> _PROBLEM TO WORK ON_
Could you copy every line of the data that contains "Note"?

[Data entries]
════

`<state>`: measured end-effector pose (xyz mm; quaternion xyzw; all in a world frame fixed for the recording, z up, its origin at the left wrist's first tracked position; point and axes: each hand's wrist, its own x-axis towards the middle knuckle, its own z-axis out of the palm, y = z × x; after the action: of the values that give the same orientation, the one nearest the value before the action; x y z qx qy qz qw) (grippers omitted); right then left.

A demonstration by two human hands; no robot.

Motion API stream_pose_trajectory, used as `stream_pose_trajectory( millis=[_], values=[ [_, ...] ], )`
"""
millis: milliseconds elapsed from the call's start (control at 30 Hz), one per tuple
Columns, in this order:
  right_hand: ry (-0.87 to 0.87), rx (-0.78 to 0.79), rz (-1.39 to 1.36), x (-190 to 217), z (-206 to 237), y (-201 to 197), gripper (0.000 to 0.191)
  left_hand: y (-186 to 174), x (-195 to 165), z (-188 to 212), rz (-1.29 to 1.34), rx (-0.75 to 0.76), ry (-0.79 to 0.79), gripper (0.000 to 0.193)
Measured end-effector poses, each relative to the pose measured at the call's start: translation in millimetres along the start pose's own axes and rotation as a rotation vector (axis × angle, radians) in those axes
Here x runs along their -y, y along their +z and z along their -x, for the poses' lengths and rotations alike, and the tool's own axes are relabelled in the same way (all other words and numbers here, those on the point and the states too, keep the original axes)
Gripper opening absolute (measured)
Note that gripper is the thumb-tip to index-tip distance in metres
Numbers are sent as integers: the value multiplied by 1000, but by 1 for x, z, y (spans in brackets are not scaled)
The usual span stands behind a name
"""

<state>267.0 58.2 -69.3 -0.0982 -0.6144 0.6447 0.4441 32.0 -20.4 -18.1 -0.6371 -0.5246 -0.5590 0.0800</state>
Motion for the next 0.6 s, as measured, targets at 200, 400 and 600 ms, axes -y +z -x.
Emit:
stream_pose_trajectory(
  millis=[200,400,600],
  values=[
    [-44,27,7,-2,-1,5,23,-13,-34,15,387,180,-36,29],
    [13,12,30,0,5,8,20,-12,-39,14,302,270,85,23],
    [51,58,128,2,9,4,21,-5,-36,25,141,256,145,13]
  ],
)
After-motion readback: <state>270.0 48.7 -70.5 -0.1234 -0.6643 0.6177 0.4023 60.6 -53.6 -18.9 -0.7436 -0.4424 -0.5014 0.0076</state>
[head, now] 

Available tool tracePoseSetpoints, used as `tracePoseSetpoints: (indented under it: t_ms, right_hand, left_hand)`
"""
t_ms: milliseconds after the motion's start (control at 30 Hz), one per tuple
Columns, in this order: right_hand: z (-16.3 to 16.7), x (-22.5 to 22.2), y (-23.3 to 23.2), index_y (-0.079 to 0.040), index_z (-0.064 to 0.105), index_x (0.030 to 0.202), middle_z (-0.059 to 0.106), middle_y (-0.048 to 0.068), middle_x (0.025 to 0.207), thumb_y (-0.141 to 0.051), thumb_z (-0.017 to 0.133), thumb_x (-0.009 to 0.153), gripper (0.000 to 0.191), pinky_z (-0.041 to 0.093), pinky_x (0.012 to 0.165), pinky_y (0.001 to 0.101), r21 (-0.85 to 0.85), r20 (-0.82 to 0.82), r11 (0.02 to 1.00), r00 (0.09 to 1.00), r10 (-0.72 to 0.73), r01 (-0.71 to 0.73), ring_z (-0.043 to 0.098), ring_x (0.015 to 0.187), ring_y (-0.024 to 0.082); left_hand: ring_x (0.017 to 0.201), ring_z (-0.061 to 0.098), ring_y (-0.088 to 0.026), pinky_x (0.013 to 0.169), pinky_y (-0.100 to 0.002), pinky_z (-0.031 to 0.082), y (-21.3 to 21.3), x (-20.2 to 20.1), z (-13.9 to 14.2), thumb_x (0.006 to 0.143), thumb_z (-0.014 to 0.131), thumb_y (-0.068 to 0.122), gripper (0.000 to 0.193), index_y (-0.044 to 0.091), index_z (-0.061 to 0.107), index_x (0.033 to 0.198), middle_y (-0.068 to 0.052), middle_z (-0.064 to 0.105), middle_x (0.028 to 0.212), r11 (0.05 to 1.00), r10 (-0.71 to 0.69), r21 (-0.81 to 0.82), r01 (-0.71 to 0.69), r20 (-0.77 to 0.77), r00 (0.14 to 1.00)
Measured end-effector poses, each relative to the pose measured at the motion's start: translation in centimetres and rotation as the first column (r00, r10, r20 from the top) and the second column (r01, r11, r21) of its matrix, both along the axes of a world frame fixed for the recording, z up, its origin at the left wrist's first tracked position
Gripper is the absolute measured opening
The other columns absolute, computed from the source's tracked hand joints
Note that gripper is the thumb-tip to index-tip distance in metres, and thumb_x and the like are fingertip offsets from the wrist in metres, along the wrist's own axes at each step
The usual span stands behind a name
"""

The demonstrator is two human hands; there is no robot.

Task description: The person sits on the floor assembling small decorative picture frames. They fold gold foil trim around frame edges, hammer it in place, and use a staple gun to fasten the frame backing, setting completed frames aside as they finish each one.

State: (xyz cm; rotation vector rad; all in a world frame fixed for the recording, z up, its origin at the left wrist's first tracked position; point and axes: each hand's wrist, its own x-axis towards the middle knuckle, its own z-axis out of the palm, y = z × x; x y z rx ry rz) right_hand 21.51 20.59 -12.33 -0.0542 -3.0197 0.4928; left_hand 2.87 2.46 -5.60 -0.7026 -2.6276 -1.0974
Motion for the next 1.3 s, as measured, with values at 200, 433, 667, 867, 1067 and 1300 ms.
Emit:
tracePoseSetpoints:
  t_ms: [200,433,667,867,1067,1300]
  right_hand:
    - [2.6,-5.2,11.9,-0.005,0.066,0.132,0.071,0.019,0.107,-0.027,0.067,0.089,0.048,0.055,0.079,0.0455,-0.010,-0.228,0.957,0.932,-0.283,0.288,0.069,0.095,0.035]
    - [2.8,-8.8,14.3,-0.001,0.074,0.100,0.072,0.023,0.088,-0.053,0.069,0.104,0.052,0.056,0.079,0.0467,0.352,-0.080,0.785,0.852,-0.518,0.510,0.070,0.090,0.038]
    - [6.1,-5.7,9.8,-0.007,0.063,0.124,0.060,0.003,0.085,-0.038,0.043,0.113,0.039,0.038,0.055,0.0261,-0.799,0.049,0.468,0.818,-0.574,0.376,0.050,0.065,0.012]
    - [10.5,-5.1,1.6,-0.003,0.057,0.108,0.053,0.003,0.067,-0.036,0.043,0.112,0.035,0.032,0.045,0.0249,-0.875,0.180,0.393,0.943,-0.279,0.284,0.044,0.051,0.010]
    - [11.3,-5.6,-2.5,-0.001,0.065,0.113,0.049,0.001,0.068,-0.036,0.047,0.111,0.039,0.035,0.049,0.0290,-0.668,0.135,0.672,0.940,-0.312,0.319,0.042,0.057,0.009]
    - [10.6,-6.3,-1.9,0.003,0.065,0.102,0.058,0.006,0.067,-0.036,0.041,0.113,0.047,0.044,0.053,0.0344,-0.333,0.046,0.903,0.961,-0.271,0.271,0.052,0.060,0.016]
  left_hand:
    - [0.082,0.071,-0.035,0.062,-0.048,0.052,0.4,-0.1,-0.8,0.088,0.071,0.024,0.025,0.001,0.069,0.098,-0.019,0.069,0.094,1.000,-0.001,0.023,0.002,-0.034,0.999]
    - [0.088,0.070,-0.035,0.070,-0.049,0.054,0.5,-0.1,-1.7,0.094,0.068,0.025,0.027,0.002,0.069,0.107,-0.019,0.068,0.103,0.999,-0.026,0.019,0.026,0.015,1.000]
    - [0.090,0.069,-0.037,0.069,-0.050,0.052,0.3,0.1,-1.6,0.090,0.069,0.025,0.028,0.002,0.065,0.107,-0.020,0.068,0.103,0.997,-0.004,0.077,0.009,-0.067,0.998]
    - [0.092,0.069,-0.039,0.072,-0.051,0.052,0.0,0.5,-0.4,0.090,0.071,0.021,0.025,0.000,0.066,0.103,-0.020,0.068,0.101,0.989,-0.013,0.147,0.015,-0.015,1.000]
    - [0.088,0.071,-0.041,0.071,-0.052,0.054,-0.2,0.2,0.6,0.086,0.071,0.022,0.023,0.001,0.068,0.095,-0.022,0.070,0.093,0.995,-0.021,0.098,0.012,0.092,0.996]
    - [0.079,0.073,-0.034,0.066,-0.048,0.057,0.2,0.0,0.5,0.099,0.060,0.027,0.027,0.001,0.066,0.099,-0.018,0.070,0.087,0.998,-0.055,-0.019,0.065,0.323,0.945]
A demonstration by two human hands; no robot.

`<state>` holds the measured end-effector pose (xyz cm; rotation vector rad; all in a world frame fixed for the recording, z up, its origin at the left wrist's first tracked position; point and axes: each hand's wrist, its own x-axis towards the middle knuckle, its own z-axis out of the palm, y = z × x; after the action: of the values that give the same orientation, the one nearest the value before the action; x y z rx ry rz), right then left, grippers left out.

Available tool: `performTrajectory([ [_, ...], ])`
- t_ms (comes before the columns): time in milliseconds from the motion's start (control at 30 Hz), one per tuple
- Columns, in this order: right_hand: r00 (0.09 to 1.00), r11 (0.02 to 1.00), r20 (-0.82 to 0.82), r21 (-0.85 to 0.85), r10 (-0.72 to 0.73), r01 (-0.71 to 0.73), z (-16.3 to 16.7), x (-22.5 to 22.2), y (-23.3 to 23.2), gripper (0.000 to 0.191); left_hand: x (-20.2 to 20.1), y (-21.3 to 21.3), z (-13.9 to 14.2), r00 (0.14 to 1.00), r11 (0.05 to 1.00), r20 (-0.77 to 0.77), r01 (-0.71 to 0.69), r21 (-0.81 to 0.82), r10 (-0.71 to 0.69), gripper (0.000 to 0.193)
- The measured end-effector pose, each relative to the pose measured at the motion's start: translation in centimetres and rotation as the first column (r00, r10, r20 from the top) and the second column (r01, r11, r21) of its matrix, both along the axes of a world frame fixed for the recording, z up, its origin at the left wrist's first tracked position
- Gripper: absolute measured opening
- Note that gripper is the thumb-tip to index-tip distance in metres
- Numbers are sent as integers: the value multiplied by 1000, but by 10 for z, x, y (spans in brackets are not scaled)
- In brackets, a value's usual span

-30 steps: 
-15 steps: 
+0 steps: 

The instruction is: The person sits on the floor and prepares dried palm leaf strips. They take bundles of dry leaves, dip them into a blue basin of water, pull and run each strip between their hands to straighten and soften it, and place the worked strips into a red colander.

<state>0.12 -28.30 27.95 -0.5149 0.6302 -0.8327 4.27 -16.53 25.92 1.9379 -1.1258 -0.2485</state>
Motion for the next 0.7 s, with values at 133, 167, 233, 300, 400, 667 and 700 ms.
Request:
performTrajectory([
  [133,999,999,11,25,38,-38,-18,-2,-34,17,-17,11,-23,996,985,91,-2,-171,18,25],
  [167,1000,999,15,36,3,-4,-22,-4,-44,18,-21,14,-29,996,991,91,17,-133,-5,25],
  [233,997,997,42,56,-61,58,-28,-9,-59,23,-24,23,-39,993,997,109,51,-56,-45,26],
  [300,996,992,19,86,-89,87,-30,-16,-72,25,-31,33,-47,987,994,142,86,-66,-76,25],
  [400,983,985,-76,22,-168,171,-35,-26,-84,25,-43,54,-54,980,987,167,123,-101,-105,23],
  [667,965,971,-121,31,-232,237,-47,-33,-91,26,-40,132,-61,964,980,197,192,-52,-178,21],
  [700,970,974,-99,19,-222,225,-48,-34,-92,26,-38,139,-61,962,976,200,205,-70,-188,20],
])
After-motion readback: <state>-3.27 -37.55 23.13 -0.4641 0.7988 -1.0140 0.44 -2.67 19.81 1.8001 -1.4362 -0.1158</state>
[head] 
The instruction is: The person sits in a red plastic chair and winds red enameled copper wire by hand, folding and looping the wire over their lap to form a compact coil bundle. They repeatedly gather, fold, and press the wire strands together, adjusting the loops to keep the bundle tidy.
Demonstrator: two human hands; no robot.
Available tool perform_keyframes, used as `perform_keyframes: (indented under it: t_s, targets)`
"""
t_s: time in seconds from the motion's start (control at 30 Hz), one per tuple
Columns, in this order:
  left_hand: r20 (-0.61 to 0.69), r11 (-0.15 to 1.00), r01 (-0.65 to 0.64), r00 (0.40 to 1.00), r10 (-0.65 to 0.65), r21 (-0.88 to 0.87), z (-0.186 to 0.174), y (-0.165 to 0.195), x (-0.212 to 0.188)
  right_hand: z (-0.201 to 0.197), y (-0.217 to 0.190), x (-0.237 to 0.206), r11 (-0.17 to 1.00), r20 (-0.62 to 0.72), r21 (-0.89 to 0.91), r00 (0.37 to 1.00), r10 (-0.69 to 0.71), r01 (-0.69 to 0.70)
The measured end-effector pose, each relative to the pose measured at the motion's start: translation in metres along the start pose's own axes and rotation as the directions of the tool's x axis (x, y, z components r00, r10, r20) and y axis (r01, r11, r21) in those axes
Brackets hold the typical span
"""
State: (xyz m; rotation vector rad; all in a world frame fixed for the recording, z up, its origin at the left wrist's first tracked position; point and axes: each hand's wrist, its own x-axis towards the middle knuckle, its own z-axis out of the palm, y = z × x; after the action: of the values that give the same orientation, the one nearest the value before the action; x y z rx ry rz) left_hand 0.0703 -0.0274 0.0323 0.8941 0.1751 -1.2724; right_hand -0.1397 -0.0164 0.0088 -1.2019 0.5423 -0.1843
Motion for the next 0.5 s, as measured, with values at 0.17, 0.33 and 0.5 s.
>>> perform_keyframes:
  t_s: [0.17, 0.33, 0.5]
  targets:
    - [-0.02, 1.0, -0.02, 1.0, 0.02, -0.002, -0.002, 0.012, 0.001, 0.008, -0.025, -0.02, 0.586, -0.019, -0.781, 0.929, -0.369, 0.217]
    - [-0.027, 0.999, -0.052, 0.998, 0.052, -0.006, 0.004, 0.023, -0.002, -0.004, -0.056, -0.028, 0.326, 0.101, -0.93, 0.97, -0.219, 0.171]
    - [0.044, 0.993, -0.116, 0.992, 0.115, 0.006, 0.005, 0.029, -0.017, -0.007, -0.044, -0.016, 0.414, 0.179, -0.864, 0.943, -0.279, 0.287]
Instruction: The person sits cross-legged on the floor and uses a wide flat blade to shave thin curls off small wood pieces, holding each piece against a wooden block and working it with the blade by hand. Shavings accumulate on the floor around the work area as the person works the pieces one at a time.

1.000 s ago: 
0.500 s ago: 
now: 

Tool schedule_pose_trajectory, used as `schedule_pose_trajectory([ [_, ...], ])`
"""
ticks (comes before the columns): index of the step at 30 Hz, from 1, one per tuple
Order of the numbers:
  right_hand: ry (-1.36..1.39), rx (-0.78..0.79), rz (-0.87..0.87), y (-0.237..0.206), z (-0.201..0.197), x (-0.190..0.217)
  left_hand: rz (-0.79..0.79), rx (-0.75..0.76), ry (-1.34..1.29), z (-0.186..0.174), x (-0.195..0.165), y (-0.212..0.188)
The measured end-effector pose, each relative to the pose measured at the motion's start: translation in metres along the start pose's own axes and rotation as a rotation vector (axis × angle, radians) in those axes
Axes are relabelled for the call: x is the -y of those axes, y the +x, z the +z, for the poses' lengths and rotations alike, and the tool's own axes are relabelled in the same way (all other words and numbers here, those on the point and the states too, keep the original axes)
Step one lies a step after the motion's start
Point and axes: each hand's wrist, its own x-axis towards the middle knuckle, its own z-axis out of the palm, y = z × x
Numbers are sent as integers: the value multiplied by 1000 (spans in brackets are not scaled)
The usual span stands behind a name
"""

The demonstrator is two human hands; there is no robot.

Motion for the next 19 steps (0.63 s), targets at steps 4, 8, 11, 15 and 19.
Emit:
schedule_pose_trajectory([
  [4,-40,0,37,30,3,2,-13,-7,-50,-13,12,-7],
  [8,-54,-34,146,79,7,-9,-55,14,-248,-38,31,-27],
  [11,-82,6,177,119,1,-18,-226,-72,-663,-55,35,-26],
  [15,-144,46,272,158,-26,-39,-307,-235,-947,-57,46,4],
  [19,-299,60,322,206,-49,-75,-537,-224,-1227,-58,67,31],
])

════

> _EXERCISE ANSWER_
Note that gripper is the thumb-tip to index-tip distance in metres
Note that gripper is the thumb-tip to index-tip distance in metres, and thumb_x and the like are fingertip offsets from the wrist in metres, along the wrist's own axes at each step
- Note that gripper is the thumb-tip to index-tip distance in metres

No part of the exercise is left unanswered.